Mathematical Physics Seminar

Speaker: Ori Ganor, UC Berkeley
Related Webpage: https://physics.berkeley.edu/people/faculty/ori-ganor
Location: Zoom
Start time: Fri, May 1 2020, 11:00AM

Motivated by the quest for a basic description of the six-dimensional (2,0)-theory, as well as the constructions of Yang-Mills theories on a noncommutative space (NCYM) by Douglas and Hull and by Connes, Douglas, and Schwarz, the "curvepole" deformation was introduced two decades ago. This is a novel kind of quantum field theory, which (like NCYM) includes nonlocal interactions in a controlled way.
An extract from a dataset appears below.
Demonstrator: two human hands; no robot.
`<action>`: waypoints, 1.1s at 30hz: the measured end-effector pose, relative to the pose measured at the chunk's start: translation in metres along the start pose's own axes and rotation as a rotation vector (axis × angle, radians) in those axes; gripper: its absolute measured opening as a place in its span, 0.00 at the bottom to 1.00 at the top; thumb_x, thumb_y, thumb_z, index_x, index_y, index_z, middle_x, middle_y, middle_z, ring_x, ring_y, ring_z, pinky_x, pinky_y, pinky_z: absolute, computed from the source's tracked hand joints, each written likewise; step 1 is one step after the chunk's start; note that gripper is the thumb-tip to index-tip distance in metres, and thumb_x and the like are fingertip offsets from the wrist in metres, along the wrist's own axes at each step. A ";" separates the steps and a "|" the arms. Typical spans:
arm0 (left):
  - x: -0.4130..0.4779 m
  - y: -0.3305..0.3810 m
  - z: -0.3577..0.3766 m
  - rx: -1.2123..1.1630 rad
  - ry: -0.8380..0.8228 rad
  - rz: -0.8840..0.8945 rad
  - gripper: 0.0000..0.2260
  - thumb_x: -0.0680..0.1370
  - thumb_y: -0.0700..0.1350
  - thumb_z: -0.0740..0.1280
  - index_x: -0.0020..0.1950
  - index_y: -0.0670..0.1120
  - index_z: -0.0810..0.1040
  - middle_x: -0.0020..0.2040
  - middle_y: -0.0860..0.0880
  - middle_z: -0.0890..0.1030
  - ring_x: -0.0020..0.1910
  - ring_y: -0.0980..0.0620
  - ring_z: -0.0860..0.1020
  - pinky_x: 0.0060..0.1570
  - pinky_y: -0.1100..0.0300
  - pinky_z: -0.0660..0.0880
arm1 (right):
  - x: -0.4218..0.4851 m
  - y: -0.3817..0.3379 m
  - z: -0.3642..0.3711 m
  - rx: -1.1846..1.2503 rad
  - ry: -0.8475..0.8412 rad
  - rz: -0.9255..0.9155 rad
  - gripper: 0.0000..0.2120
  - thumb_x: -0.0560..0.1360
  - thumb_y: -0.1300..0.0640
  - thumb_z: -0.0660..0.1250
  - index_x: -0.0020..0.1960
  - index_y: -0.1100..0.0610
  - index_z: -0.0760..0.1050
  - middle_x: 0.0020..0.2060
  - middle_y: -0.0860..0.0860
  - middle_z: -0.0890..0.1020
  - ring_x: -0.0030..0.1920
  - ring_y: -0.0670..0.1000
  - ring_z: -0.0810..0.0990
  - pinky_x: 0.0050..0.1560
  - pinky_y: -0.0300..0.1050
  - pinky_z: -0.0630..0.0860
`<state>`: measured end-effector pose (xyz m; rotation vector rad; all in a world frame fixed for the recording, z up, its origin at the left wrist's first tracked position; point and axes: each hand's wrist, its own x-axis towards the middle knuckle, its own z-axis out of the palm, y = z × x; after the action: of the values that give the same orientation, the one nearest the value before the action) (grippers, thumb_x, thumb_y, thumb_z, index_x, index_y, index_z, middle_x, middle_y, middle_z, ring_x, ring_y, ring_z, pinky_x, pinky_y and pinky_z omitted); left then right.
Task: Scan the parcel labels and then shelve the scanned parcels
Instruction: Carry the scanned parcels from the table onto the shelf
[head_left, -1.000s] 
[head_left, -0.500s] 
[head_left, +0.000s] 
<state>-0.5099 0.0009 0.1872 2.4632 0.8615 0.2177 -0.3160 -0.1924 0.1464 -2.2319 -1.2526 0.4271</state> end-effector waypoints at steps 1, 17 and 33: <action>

Two decades ago, it was indirectly defined as the (by conjecture, decoupled) 6d sector of the low-energy limit of an M-theory setup. The simplest version is an interacting deformation of the free 6d tensor multiplet. More recently, a (partial) construction of an action was put forward, by combining supersymmetry with a certain "invariance" principle that will be described in the talk. The action features an interacting antiselfdual 2-form gauge field, and it predicts new kinds of interactions of M5-brane fields and background 4-form flux (of M-theory). Curvepole theories may also offer new kinds of UV-completions for nonrenormalizable 5d gauge theories. I will discuss this partial progress as well as remaining challenges.